## INSTRUCTIONS FOR THE TASK:
How many lines in the entries below include the string "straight"? Answer with the number only.

-- TASK INPUT follows --

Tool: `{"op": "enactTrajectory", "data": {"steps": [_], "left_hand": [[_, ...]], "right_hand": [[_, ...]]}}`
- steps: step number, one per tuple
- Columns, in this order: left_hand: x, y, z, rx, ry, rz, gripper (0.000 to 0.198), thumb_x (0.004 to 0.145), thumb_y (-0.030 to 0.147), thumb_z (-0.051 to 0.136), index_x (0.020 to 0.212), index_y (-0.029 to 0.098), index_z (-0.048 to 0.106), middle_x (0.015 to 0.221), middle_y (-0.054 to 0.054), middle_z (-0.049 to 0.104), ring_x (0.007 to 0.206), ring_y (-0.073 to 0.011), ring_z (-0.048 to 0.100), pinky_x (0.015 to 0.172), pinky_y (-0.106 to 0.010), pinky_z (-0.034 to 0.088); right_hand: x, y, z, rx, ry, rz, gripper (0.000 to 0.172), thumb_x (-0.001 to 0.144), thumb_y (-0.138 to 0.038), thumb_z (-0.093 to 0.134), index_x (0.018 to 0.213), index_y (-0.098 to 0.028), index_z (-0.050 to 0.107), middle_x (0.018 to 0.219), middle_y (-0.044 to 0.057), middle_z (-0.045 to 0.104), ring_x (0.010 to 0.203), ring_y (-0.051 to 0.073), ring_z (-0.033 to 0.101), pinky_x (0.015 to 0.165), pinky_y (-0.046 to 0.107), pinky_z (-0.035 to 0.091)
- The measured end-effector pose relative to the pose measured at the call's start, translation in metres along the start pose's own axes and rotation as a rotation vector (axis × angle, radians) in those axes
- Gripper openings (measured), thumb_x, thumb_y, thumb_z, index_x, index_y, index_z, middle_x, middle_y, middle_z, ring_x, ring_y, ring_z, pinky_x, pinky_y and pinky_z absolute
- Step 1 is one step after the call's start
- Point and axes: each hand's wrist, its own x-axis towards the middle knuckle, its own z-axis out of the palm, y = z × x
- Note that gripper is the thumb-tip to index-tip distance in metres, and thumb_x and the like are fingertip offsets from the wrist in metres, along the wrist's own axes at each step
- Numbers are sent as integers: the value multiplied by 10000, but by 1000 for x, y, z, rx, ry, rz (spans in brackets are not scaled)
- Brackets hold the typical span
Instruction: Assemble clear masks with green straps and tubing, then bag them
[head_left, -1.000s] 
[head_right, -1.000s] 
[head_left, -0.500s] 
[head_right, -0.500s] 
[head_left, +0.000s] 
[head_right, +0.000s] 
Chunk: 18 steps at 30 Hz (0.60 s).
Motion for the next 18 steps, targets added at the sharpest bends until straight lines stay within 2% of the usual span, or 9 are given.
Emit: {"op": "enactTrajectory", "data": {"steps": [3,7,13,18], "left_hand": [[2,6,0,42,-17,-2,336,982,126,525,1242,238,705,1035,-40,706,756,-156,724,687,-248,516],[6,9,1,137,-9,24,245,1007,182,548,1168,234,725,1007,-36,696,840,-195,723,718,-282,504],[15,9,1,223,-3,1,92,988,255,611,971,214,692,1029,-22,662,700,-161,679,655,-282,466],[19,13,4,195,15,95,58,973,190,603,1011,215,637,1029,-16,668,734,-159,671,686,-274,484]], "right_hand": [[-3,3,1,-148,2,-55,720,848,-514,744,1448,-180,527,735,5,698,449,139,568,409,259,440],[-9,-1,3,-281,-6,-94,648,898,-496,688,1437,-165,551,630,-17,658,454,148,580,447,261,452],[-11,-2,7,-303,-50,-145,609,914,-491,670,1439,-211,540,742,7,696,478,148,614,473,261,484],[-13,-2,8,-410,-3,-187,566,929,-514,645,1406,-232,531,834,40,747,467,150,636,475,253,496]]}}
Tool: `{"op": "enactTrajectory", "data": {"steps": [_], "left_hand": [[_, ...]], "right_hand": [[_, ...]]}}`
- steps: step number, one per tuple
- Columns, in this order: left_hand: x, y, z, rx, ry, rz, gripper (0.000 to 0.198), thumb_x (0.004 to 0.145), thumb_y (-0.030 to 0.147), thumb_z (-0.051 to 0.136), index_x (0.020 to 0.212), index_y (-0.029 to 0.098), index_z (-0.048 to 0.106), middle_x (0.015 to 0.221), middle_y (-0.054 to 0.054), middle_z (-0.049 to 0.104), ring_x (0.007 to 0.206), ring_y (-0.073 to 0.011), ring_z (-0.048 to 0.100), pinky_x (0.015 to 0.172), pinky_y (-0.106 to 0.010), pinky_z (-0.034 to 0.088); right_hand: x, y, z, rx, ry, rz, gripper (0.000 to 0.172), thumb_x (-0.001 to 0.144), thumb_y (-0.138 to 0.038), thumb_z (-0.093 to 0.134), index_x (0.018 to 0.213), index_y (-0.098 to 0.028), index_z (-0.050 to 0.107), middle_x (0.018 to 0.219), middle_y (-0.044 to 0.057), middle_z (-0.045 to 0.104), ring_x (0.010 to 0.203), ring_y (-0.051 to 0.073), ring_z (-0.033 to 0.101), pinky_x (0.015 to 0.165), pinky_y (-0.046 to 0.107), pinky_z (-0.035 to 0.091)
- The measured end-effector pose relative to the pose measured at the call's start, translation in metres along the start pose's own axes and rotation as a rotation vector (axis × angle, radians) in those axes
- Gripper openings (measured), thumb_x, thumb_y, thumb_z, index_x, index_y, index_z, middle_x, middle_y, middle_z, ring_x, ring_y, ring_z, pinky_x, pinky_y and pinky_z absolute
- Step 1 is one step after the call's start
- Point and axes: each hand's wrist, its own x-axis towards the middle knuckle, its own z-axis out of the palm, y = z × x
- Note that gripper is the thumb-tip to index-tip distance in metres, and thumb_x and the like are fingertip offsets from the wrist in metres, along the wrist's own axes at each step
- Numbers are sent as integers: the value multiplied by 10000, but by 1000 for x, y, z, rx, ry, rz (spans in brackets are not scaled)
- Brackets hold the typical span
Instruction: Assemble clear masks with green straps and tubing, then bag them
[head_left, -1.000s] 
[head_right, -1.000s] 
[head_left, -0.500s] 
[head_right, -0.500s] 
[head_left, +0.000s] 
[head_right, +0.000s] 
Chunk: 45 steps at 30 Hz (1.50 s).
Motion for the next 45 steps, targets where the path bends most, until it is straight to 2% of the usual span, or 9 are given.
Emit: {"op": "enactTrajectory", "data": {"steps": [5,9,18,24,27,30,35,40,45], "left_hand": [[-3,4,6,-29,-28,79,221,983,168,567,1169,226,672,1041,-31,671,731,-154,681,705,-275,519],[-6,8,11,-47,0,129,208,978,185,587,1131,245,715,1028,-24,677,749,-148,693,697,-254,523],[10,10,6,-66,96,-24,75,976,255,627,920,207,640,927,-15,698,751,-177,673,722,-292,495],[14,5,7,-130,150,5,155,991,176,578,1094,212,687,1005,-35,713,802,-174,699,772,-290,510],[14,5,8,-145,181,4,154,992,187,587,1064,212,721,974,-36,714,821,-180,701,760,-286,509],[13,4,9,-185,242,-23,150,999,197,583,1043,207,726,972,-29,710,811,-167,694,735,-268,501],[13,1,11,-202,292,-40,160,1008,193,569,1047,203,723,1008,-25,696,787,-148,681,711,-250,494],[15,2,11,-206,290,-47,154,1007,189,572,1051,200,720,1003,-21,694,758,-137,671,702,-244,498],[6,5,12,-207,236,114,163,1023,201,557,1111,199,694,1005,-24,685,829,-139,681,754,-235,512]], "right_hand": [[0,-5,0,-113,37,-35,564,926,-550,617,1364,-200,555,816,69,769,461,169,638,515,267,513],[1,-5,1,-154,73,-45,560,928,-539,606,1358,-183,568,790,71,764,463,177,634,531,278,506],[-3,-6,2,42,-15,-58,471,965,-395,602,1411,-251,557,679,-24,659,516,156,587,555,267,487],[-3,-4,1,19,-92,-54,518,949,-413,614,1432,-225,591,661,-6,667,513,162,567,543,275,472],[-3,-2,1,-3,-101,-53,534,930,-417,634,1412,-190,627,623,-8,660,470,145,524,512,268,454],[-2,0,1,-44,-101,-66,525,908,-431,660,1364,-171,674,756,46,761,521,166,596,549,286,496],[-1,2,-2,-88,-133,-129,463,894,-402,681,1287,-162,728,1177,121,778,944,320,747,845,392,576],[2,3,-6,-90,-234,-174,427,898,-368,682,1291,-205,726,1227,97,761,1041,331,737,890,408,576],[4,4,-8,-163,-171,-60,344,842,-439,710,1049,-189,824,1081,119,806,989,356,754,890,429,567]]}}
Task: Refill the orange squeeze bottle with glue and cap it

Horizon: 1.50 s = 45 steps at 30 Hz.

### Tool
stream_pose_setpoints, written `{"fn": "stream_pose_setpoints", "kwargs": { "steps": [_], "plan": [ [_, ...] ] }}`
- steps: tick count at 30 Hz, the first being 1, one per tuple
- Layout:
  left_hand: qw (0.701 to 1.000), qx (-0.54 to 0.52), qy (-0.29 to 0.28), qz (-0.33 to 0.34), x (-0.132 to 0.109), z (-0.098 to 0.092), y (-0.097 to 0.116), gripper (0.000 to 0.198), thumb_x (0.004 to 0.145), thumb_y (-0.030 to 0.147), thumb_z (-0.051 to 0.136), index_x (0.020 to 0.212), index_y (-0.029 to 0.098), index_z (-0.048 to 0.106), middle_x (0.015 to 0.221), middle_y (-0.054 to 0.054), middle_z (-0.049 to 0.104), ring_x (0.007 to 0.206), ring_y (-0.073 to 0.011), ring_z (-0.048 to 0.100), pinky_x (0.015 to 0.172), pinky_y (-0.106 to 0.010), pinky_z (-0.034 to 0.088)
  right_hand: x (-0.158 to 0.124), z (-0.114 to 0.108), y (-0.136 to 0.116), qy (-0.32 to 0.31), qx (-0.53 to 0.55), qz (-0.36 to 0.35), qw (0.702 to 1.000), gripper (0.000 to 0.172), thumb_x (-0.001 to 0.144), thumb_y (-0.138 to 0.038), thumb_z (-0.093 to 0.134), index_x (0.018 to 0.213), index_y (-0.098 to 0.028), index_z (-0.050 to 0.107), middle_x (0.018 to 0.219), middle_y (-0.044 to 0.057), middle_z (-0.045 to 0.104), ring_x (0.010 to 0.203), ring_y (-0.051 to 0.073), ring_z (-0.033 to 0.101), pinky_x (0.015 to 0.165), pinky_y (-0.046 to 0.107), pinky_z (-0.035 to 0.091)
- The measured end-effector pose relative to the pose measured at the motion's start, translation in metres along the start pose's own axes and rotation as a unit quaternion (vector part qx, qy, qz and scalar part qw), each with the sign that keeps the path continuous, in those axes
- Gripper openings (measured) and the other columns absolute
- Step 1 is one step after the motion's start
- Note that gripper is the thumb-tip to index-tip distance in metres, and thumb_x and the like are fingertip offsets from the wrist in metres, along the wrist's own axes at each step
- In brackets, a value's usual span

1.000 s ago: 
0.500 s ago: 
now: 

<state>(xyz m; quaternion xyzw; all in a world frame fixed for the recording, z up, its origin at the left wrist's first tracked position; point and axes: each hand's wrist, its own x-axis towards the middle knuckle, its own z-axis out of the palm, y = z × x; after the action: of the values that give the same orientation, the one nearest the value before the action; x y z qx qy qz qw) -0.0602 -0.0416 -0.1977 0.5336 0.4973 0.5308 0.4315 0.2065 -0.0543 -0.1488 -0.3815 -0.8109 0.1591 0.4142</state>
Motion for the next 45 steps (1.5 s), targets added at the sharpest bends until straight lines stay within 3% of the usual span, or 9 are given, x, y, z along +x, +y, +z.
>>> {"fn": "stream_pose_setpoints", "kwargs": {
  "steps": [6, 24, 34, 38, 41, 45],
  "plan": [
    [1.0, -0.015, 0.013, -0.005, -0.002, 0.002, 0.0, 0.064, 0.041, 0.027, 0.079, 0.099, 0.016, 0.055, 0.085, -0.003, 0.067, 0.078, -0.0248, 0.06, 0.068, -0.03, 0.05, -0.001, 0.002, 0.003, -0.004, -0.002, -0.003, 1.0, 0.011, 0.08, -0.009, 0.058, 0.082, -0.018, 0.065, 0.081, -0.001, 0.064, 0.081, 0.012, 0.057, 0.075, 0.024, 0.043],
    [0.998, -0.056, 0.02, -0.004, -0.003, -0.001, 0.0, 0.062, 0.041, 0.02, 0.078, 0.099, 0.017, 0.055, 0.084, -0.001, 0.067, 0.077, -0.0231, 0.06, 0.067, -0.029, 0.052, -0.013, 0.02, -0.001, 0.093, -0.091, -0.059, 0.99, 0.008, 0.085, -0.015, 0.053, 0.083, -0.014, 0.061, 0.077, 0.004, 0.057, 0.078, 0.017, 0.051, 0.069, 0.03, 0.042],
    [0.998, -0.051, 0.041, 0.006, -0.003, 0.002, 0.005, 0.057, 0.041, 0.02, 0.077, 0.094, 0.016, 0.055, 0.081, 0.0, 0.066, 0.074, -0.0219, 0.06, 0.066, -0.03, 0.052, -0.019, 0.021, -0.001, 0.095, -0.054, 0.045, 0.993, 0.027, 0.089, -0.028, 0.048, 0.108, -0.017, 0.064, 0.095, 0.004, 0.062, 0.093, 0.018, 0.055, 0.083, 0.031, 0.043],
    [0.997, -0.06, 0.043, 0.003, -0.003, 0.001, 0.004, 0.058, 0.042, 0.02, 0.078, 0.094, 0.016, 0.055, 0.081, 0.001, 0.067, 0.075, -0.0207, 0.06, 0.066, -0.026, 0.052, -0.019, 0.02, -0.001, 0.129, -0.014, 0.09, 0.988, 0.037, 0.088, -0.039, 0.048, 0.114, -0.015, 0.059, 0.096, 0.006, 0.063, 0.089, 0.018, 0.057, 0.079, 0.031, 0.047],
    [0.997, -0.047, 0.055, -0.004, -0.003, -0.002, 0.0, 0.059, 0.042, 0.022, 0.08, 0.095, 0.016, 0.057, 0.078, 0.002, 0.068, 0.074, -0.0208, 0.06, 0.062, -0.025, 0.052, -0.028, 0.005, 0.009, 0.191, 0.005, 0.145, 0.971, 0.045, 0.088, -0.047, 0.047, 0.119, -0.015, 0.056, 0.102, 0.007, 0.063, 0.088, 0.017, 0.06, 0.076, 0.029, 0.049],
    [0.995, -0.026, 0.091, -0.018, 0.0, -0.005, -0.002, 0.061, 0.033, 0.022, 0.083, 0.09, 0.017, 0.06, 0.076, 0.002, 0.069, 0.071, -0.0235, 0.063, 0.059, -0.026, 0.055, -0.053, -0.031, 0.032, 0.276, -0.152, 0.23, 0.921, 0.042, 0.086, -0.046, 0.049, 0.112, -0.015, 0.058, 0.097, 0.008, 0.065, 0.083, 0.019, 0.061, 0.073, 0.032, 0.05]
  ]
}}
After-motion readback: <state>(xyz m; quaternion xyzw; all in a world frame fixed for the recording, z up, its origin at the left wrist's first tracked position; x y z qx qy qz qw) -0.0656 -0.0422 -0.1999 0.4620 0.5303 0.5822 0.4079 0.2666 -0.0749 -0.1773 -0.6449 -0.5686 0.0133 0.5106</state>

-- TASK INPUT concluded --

## RESPONSE TO THIS TASK:
3